# The task
The result should be every line of the listing that holds the word "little".

┏━━

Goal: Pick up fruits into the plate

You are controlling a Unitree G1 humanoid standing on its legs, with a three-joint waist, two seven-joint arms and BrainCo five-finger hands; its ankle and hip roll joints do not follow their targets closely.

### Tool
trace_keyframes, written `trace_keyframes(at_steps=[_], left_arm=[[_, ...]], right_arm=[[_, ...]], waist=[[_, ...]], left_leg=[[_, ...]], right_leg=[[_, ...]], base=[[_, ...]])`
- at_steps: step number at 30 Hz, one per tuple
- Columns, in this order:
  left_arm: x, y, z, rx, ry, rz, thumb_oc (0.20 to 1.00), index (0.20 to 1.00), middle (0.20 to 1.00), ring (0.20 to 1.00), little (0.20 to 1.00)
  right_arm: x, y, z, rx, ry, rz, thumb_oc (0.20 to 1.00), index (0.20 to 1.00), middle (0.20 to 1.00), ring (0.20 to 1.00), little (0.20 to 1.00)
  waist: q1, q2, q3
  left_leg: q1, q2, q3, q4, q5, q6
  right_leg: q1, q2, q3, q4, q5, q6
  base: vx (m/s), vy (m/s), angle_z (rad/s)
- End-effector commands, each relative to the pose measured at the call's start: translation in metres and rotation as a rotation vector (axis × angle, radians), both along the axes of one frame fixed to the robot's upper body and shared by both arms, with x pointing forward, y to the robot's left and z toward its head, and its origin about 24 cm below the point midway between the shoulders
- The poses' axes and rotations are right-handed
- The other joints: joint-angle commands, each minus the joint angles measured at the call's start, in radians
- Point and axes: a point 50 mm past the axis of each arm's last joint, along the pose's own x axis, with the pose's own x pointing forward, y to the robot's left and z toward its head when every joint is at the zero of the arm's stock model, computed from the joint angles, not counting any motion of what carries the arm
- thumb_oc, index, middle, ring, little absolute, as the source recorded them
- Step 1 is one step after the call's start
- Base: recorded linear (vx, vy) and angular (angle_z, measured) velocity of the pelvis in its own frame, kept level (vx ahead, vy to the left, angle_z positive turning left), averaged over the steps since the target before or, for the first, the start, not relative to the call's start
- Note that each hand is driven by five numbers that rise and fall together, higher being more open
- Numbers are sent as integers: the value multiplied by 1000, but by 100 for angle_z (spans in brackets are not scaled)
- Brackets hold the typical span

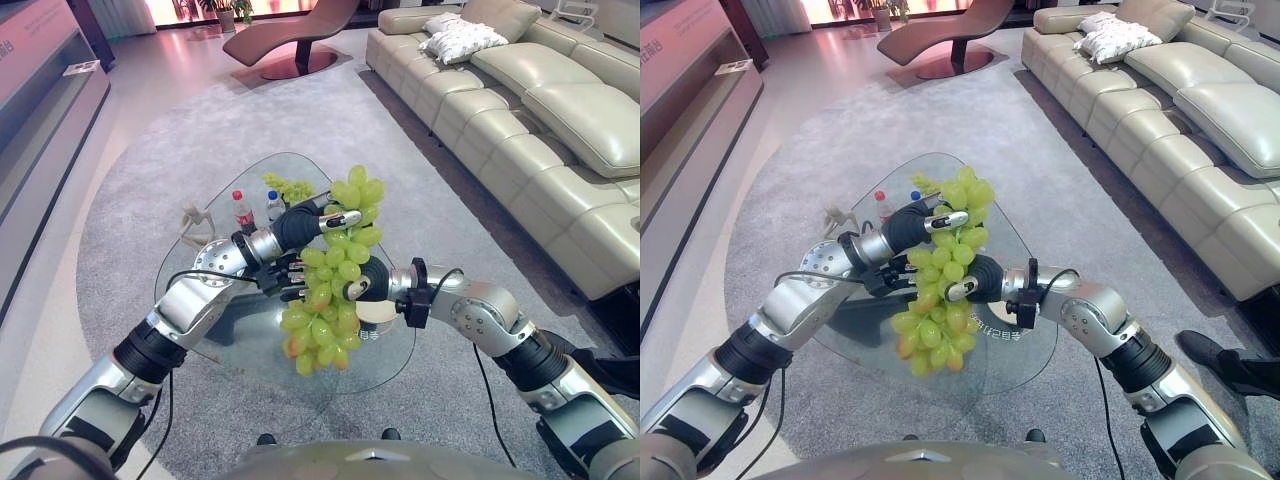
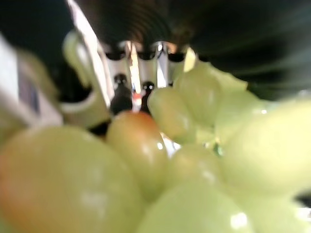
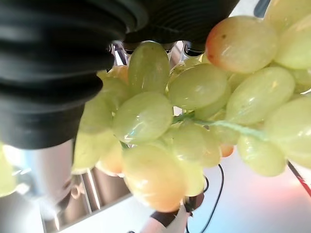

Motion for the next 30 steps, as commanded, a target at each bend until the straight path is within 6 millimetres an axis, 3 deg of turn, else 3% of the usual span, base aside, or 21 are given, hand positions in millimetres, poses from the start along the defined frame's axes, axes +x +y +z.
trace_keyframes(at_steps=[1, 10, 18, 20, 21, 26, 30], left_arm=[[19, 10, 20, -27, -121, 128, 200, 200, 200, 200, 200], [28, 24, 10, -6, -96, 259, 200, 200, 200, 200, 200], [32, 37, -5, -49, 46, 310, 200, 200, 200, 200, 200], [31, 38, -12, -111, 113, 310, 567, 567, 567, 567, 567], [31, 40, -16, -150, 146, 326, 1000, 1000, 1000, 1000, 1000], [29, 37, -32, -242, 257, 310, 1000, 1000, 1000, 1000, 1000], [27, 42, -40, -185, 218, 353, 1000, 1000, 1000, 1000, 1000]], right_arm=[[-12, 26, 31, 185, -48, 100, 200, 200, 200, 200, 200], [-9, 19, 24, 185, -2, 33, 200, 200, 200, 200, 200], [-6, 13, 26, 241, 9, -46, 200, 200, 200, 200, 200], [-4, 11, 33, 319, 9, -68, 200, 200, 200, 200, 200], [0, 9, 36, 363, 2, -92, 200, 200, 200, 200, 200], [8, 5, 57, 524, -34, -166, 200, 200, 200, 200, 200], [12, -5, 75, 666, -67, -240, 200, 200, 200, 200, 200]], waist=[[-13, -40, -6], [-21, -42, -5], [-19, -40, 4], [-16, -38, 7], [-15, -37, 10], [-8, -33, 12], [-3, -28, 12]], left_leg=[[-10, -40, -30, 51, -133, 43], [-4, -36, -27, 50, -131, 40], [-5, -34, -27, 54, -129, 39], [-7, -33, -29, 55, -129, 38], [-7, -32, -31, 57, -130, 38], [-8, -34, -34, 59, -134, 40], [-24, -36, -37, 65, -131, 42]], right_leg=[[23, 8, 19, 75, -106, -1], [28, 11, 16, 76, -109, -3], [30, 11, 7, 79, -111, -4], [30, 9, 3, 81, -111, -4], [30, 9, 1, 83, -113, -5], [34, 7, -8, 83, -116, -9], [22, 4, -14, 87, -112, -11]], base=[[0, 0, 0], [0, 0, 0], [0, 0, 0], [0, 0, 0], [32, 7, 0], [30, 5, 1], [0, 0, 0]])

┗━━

# Answer for the task
  left_arm: x, y, z, rx, ry, rz, thumb_oc (0.20 to 1.00), index (0.20 to 1.00), middle (0.20 to 1.00), ring (0.20 to 1.00), little (0.20 to 1.00)
  right_arm: x, y, z, rx, ry, rz, thumb_oc (0.20 to 1.00), index (0.20 to 1.00), middle (0.20 to 1.00), ring (0.20 to 1.00), little (0.20 to 1.00)
- thumb_oc, index, middle, ring, little absolute, as the source recorded them

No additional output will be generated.